De tempos em tempos, surgem soluções para os problemas das favelas. Nesse debate, entretanto, algumas coisas estão fora do lugar. E vão continuar assim por muito tempo. As favelas não são problemas. São soluções. Ruins. Mas soluções. Soldados da Guerra de Canudos, a espera de soldo e compensações, fizeram barracos no morro da Providência, perto do ministério do Exército. Negros libertos sem casa e sem recursos também se organizaram em aglomerados que deram origem a favelas. Todos os episódios representam, no final das contas, a falta de ação afirmativa do estado e a brutal omissão da sociedade. Ambos caminham juntas. As favelas surgem e crescem à espera de alguma solução do governo para sérios problemas de políticas públicas. A lista é enorme.
O fenômeno está ligado à ausência de uma política de desenvolvimento equilibrada e que pudesse ter impedido o fluxo desordenado de migrantes do Nordeste para o Sudeste. Na falta de comida, desde que o mundo é mundo, o homem vai atrás dela. Sem emprego no Nordeste, a solução é migrar. A história do Brasil esta cheia de exemplos: operários da construção civil em São Paulo, soldados da borracha na Amazônica, garimpeiros em Serra Pelada etc. Outra questão grave é a falta de interesse político para dar uma solução competente ao problema logo no início. Não houve nenhuma política séria de assentamento dos imigrantes no Rio e em São Paulo. Cada um foi chegando e buscando a sua própria solução: um barraco aqui, outro acolá. Isto posto, nunca houve repressão organizada e consistente à ocupação desordenada de áreas públicas e privadas.
As soluções dadas, como a construção da Vila Kennedy ou, em menor escala, a Cruzada São Sebastião, foram soluções episódicas e pontuais. O mesmo se dá em Brasília, onde Joaquim Roriz, para expandir seu poder político, legalizou uma séria de invasões que, menos mal, se transformaram em cidades-satélites. Roriz, mesmo sendo politicamente oportunista, organizou minimamente a zona. Em outros lugares, isso nunca aconteceu. A situação é grave em quase todas as capitais brasileiras. A chegada no Rio, pelo aeroporto internacional do Galeão, é uma prova cabal de nossa grotesca incompetência pública: de um lado, as favelas gigantescas, do outro o mangue fétido e poluído. A mensagem que damos é a seguinte: sinceramente, o pais não está interessado em resolver tais problemas. Agora, temos a questão dos muros. Logo, como era de se esperar, surge um discurso "politicamente correto" dizendo que os muros segregam e aprofundam o fosso social. Não é bem verdade, tampouco os muros são soluções consistentes.
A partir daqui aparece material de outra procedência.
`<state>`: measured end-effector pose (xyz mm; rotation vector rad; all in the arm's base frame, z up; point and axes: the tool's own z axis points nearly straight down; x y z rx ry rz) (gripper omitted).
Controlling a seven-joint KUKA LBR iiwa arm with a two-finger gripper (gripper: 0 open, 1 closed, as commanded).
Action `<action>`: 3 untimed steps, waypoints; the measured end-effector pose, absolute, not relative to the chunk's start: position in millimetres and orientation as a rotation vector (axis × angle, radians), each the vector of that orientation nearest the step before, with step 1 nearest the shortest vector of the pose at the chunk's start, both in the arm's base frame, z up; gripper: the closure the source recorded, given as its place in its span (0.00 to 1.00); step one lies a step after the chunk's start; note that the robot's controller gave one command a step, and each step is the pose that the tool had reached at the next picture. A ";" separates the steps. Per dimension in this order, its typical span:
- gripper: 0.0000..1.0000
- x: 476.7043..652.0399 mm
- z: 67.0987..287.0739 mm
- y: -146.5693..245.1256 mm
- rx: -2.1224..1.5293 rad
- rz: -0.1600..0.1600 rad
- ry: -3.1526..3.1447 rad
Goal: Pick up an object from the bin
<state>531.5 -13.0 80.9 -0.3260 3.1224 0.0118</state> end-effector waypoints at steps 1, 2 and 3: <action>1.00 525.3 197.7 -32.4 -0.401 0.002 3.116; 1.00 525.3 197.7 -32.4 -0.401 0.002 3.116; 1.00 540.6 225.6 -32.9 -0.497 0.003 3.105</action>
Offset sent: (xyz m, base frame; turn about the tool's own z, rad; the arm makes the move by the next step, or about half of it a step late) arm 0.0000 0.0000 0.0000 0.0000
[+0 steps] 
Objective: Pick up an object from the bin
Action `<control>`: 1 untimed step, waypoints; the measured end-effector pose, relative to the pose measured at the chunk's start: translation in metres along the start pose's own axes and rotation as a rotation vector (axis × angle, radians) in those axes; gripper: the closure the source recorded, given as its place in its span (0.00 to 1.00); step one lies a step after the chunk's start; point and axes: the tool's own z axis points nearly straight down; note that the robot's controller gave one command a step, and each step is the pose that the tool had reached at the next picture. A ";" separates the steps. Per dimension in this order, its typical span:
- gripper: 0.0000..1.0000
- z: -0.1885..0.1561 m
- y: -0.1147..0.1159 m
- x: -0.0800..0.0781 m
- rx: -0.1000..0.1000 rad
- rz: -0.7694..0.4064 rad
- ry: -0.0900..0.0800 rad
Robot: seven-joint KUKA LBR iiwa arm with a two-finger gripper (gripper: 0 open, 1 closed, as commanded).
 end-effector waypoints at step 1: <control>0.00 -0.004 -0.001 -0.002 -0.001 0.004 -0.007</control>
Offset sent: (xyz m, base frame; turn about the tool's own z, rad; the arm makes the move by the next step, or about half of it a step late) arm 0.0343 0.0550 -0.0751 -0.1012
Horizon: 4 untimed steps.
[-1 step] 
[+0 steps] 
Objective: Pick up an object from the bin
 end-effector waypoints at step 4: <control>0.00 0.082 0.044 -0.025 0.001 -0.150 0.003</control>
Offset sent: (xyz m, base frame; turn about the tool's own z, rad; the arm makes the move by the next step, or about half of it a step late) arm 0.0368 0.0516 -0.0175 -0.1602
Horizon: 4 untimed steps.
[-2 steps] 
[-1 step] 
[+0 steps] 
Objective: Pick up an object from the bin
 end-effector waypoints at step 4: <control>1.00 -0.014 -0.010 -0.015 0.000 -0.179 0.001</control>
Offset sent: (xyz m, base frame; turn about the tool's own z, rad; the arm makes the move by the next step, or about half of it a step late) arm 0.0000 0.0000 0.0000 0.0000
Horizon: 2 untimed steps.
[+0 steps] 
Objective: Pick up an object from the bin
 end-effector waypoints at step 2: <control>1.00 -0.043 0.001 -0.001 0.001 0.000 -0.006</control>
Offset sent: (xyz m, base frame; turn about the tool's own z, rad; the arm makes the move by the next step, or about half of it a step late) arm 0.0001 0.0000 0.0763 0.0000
A questão das favelas no Rio exige um tratamento profundo, que envolva pesquisas sobre os moradores e sua situação; redução da área a partir das construções realizadas nos últimos dez anos; transferência de moradores para outras áreas urbanizadas; urbanização e legalização das construções com base em um código específico e presença permanente das autoridades civis e militares. Favelas como a Rocinha devem ter administração pública permanente, com um administrador nomeado pelo governador e serem declaradas áreas de interesse público relevante. O presidente da República deve liderar o esforço promovendo uma espécie de PAC para as favelas. Enfim, o que se espera é uma ação afirmativa do governo e menos lengalenga. A omissão nos trouxe danos sociais e ambientais incalculáveis.